Only the stretch of the listing below that runs from the line with "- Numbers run" through the line with "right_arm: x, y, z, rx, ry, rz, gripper" is to be printed, exactly and with both ends.

*** Begin section ***

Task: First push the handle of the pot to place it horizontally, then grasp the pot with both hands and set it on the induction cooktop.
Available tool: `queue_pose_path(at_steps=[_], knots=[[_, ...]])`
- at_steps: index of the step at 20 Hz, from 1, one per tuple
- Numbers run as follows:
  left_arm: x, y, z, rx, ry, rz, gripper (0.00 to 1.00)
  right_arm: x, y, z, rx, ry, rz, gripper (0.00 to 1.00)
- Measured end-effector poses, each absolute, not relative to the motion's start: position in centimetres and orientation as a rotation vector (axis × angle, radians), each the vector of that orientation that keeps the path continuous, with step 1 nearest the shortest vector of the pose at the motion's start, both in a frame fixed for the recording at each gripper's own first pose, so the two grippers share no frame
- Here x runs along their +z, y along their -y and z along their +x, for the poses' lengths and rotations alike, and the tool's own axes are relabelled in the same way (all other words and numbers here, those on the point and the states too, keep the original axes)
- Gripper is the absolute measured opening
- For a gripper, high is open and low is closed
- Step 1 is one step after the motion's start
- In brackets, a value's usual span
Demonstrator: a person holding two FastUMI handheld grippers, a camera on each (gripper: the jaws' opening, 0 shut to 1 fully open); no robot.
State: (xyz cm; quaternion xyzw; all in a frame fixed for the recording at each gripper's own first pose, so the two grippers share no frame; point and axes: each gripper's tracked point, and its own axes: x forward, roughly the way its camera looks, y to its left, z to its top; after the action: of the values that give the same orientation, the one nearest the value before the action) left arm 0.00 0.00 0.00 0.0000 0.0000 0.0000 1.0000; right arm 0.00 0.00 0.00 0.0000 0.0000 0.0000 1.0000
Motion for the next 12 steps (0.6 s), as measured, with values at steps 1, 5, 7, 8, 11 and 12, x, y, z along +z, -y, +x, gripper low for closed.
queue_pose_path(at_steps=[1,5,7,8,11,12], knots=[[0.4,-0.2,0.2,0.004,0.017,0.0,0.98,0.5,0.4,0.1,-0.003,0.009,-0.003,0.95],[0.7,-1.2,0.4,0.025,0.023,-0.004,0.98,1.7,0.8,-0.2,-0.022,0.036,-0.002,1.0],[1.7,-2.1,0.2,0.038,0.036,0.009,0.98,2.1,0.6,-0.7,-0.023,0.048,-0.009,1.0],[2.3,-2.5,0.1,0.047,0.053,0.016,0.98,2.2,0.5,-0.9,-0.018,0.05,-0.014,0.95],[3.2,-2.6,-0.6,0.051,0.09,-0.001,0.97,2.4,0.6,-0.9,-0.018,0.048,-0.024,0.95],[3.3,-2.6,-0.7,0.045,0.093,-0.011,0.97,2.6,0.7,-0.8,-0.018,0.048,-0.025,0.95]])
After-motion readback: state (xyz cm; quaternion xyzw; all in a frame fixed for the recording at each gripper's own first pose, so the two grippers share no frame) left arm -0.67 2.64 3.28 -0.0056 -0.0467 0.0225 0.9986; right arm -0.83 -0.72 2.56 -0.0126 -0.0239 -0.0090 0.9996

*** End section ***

● ANSWER TO THE PROBLEM
- Numbers run as follows:
  left_arm: x, y, z, rx, ry, rz, gripper (0.00 to 1.00)
  right_arm: x, y, z, rx, ry, rz, gripper (0.00 to 1.00)

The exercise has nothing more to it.